You gotta love her sweater dress tho! :walklikeanegyptian:


----------



## mdbflorida (Feb 28, 2013)

Keep in mind we live in Florida, but Boo does not want to go outside when it is wet or cold. Today was our coldest morning at 48 so he just looked out. We use a pee pad on the cold wet days.


----------



## sherry (Jan 4, 2013)

I agree with Mags. Mine stay in when it's cold outside. They are indoor potty trained. I have let mine out on the deck when we had snow before, and Riley wanted in immediately. Sissy thought it was fun to hop on.


----------



## Furbabies mom (Jul 25, 2011)

I see pictures of Malts out in the snow and cold,but I don't take mine out when it is. I'd put a jacket and boots if I did. My old dogs used to potty outside, they'd go out, potty and right back in!


----------



## pippersmom (May 21, 2012)

Pipper is outdoor potty trained only and we take him for a walk every single day and boy is it ever cold and snowy here. I have a warm fur lined windproof jacket and boots for him. Without the boots his feet freeze up but as long as he's dressed for the weather he's fine. The jacket is better than a sweater because the wind goes right through the sweater.


----------



## Bulina (Jun 18, 2015)

pippersmom said:


> Pipper is outdoor potty trained only and we take him for a walk every single day and boy is it ever cold and snowy here. I have a warm fur lined windproof jacket and boots for him. Without the boots his feet freeze up but as long as he's dressed for the weather he's fine. The jacket is better than a sweater because the wind goes right through the sweater.


Thank you everyone. 

I will definitely put boots on her and get a better jacket . She would go crazy staying only indoors the whole winter!!


----------



## glo77 (Feb 10, 2015)

Patches has a nice sweater and a harness typed blanket jacket Today I waited a couple extra hours until it was UP to 0 and there was a good amount of sun on the sidewalk where we walk. We were out maybe 15 mins. She did fine. I haven't had to deal much with ice and snow yet this winter but I did shovel her off a spot out back in the grass and sun for a couple of days when it was too ice and snowy to walk. Not her favorite but we got it done. She also has artificial grass on my back deck with potty pads under it that is used 2 to 3 times a day to potty. She will not go poo on there as I have tried and tried but no we do have to go for a little walk somewhere atleast once a day.


----------



## maddysmom (Mar 8, 2012)

My fluffs all walk in the cold, snowy winter. I wax their paws with Mushers wax to protect them from, ice, snow or salt burn and I bought all three jackets from a place that sells clothing that service dogs or hunting dogs wear. Not very cutesy but it keeps them warm.
Your baby is young, once her blood thickens, she won't shiver so much.
My little one is 9 months and she's not only used to it now...I have to bribe her to come in from playing with yummy treats.


----------



## Maglily (Feb 3, 2009)

I let Jodi run around the yard and he wears pants and a jacket and even a light sweater inside the jacket (because it has no legs to cover him). I think it depends on the winter day and how far you walk. If Jodi gets wet he will get cold. So stay away from the slushy snow.
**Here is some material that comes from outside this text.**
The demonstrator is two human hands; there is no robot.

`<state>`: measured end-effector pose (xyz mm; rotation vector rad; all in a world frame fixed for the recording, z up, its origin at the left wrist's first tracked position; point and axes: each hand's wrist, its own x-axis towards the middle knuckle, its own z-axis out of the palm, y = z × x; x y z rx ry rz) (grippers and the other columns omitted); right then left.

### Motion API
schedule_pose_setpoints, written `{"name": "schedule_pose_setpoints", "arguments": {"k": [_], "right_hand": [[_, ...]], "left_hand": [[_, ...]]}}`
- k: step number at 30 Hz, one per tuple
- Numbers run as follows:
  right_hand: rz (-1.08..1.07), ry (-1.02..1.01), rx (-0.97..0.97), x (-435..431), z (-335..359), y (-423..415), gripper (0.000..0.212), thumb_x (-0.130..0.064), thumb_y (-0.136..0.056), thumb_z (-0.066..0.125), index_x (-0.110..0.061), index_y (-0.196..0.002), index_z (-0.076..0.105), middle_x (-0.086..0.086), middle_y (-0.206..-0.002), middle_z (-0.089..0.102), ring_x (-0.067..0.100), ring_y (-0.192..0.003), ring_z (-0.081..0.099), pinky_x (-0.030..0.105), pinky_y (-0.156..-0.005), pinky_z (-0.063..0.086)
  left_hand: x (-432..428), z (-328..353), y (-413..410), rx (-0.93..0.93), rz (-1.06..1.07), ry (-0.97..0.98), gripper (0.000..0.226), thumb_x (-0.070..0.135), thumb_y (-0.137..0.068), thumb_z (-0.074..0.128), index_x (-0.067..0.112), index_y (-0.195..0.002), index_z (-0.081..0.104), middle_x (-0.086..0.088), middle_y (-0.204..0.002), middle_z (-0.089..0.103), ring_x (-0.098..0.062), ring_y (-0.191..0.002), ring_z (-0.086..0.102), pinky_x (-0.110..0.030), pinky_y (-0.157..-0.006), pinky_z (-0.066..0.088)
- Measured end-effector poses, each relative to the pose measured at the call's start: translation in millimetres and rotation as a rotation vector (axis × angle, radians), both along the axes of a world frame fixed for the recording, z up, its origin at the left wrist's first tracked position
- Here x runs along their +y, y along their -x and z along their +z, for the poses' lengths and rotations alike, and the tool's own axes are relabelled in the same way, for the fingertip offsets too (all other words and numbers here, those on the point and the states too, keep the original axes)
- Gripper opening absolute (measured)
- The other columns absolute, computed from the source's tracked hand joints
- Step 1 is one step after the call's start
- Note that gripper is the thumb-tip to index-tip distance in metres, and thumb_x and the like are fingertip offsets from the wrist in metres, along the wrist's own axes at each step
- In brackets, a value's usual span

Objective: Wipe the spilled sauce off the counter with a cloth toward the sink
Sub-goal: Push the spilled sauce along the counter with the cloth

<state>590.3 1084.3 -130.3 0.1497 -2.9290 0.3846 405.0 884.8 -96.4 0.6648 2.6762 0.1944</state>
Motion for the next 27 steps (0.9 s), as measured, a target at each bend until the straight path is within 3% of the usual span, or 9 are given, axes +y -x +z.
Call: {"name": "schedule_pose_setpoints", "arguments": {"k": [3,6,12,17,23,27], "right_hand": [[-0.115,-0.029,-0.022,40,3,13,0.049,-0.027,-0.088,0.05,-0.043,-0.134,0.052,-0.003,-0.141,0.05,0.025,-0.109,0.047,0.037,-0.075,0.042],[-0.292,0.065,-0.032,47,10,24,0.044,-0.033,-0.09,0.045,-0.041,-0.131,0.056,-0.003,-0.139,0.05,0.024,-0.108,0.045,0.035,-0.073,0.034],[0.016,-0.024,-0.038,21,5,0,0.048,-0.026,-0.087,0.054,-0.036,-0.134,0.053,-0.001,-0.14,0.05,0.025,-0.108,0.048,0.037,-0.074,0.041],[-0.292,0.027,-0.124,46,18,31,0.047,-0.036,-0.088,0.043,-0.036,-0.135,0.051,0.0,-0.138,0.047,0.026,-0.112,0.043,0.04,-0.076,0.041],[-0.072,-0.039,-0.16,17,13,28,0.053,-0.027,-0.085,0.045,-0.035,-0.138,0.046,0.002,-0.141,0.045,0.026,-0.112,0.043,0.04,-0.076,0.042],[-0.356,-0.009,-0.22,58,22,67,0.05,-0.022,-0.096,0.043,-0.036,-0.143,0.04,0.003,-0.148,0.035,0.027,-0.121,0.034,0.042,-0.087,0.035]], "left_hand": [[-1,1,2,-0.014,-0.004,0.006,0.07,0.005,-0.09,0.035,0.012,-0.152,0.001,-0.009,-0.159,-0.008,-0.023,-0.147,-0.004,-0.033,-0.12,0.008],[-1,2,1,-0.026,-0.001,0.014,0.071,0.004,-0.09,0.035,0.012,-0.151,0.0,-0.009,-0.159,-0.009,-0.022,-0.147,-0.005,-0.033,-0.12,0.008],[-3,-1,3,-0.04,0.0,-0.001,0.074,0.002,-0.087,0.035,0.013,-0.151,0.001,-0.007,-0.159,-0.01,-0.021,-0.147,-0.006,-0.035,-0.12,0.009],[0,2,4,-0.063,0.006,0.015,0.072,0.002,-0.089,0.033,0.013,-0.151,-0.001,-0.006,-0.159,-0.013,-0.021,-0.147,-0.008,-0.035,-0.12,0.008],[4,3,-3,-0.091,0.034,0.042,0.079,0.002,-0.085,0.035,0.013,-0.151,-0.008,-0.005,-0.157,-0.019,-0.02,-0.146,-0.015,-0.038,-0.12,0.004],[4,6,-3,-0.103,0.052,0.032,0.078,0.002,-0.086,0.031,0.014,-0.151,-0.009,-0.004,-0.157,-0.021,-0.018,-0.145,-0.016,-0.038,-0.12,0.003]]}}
But whenever they are shivering, they're cold and not happy. Same as us, even if we are dressed for the cold, when we start feeling uncomfortable it's time to come in. I don't walk Jodi in the street, too much slush and salt here ,even with boots ( I can't get any that will stay on him). Remember they don't have the undercoat that keeps other dogs warmer.

I think there are some photos of Jodi in my albums of playing in the snow - he can stay out for about a half hour.


----------



## ROGERSMOM (Jul 16, 2016)

what kind of boots? my roger saw snow for the first time today and shivered and ran back in. he has jackets but needs boots. also do they stay on? thanks


----------



## pippersmom (May 21, 2012)

ROGERSMOM said:


> what kind of boots? my roger saw snow for the first time today and shivered and ran back in. he has jackets but needs boots. also do they stay on? thanks


I use Muttluks. They have a Velcro strap that wraps around and you have to make sure it's wrapped around tightly and then they stay on fine. Also make sure you have the proper size for your dogs feet because they will fall off if they're too big. Be prepared for some pretty funny walking until he gets used to them. :HistericalSmiley: They're a bit hard to get on until you get used to doing it.


----------



## puppydoll (Jul 11, 2013)

I have a really easy solution.......Use a stroller!!:innocent::HistericalSmiley:


----------